_Task to carry out_: Of all the lines in the material, how many carry the string "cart"? Respond with the number by itself.

- Opening Delimiter -

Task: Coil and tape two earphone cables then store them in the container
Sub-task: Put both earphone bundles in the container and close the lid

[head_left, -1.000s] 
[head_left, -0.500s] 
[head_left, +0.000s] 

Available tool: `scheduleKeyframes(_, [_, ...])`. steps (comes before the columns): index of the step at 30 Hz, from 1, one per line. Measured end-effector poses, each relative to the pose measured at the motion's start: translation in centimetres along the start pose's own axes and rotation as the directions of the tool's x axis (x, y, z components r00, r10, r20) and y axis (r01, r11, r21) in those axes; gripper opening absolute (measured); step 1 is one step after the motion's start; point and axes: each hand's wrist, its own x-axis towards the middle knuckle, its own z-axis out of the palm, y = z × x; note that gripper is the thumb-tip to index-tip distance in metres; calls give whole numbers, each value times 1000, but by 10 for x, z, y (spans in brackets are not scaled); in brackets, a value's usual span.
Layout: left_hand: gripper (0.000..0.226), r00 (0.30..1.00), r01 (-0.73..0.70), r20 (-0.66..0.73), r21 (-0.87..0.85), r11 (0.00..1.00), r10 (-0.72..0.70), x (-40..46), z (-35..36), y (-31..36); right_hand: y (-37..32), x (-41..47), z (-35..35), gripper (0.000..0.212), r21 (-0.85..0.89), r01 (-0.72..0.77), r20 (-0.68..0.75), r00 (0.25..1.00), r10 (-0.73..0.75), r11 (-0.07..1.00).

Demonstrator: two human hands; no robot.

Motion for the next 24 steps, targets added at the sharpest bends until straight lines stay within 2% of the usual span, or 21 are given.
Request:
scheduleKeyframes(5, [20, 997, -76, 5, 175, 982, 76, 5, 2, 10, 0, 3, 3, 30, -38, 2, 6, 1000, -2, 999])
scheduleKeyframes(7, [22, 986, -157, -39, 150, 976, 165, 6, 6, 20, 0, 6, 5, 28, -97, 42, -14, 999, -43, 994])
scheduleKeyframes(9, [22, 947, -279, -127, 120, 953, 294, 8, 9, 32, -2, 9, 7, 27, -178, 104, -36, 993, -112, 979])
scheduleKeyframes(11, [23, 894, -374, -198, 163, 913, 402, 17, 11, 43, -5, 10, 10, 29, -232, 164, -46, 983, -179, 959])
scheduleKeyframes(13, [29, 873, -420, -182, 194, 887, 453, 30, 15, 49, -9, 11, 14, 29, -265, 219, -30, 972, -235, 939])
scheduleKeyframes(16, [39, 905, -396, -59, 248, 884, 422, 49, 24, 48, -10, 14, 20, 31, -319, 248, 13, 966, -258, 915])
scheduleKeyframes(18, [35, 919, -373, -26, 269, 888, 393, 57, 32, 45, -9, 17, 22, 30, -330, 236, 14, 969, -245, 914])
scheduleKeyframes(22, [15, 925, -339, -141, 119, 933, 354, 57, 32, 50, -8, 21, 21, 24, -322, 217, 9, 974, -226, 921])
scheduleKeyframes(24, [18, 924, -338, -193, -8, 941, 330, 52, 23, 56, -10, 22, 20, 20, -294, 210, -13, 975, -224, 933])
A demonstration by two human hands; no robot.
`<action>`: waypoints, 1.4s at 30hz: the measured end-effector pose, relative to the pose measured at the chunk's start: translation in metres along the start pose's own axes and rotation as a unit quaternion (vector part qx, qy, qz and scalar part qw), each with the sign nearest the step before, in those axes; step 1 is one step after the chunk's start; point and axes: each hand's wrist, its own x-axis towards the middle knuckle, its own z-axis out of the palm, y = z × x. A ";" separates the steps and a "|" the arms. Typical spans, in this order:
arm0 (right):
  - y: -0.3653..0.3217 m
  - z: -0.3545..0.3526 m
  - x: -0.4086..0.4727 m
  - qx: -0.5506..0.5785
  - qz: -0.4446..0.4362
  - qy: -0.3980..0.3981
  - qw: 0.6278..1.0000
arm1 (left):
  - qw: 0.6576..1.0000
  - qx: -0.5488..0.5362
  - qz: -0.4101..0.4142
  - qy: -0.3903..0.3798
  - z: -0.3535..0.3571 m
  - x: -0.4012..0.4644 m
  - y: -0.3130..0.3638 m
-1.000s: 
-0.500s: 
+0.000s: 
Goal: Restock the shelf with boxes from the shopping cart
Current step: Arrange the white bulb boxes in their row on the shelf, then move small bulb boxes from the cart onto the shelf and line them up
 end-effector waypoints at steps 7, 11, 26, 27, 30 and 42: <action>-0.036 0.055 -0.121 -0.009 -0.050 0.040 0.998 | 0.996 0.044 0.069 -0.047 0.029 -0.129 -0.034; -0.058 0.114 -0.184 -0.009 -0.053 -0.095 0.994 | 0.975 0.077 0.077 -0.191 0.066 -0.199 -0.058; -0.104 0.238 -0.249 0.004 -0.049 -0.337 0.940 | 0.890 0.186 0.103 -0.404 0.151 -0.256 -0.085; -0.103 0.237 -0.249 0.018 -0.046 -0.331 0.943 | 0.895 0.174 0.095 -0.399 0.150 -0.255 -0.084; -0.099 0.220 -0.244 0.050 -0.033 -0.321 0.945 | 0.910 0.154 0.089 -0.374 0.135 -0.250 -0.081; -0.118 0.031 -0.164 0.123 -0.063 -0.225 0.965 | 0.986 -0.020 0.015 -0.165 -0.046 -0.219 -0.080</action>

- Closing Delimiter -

_Answer box_: 2